Webster

The Constitution was made to guard the people against the dangers of good intentions." --American Statesman Daniel Webster (1782-1852)


Monday, May 2, 2022

Monday Music "All You Zombie's" by The Hooters

 

           Saw this meme and *rescued it from farcebook*, why? because I am a humanitarian, that's why.

I am continuing my string of "bugaloo" songs.  This discussion was started in the "Monster Hunter Nation, Hunters Unite", back in November of 2019? it is a Facebook group with enthusiast of the ILOH "International Lord of Hate" A.K.A Larry Correia.  We were talking about what song would we use if we looked out of our window or glanced at our security camera and saw this.....

One of the alphabet bois lining up to take down your house...What would be your "Valhalla" song and you would set it up to play as you load up magazines set up the Tannerite Rover, turn on the water irrigation system and fill it with gasoline instead of water and prepare yourself.

 I figured it would scar the alphabet boys if they come busting in and hearing a song about people having a good time and standing up for themselves and having the best music from the best decade and  playing  it Loud will scar the Alphabet Boi's as they force the stack through the door, because they will be exposed to good music for the first time unlike the crap they listen to now sipping their soi latte's and comparing notes on the latest soyburger recipes and who wears the best manbuns in the team.
 
 "All You Zombies" is a song by American rock band The Hooters, written by the band's founding members Eric Bazilian and Rob Hyman. It was first recorded live and released as a single in 1982. It was subsequently included on the band's debut album Amore (1983) and an extended version of the song was included on their second album Nervous Night (1985). This version was released as a single in 1985 and reached no. 58 on the US Billboard Hot 100. It also charted within the top 20 in Germany and New Zealand, but was most successful in Australia, where it reached Number 8 on the charts in 1985. 
 

 Nervous Night is the second studio album by American rock band the Hooters, released in May 1985 by Columbia Records and on CBS Records in Europe. The album features two of the band's biggest and best-known hits, "And We Danced" and "Day by Day", as well as the minor hit, "All You Zombies", which was a rerecorded version of a single that had first been released in 1982. 
 
 
 

Influenced by reggae music, co-writer Eric Bazilian said the band was working on a different song when the idea "just came to us, like a vision." The band members dropped their work on the other song and finished "All You Zombies" that night. Writing partner Rob Hyman believed the song to be the fastest they had written "that was of any quality."
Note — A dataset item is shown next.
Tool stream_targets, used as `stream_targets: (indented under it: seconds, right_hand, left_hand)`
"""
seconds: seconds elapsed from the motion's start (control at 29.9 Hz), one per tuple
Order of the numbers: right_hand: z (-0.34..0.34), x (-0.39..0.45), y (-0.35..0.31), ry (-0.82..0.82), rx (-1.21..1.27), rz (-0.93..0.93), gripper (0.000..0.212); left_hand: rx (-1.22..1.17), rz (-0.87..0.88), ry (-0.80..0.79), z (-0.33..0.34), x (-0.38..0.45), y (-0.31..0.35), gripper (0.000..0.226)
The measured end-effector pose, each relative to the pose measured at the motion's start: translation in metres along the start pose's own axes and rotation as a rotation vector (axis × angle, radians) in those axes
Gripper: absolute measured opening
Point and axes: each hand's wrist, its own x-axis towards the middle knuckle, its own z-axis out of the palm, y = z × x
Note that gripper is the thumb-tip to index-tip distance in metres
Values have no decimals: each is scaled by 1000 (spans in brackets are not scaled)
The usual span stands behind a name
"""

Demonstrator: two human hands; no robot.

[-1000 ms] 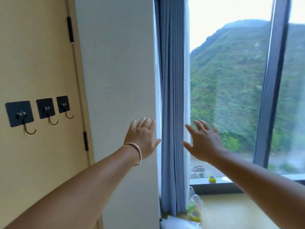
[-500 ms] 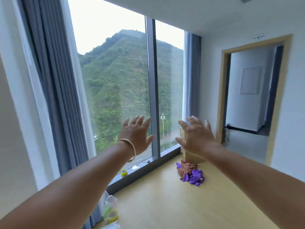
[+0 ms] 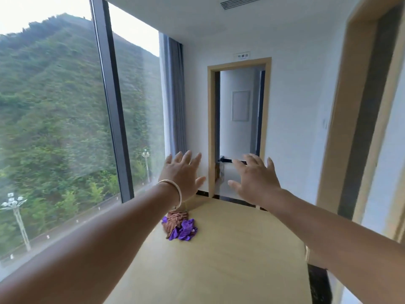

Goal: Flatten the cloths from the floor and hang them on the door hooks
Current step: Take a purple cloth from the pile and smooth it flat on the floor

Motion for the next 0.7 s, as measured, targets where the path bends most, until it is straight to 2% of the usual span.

The Hooters first released a version of "All You Zombies" recorded live at the Emerald City nightclub in Cherry Hill, New Jersey, on 11 April 1981. The single was released in 1982 by Eighty Percent Records. A different version of the song later appeared on the Amore album, released independently in 1983. Hyman and Bazilian had worked with Cyndi Lauper on her album She's So Unusual, which led to Columbia Records offering the band a contract. They re-released "All You Zombies" with additional instrumental sections, making the song almost six minutes long. It became a minor hit in the US, reaching the Billboard Hot 100 chart, and a top 10 success in Australia, where it peaked at no. 8 for two weeks in September 1985.The single also reached the top 20 in New Zealand and Germany.

Eric Bazilian told the Chicago Tribune in 1985 that he didn't know the meaning of the song despite having written it. "People ask us what it's about ... the weird thing is we didn't consciously put [the heavy stuff] there."Hyman later told Songfacts that the biblical images, including Moses and Noah, were not part of any agenda, though some radio stations refused to play it. "I love songs like that, you just listen and every time you hear it you kind of wonder what's going on." the song has no connection to the 1958 Robert A. Heinlein story All You Zombies.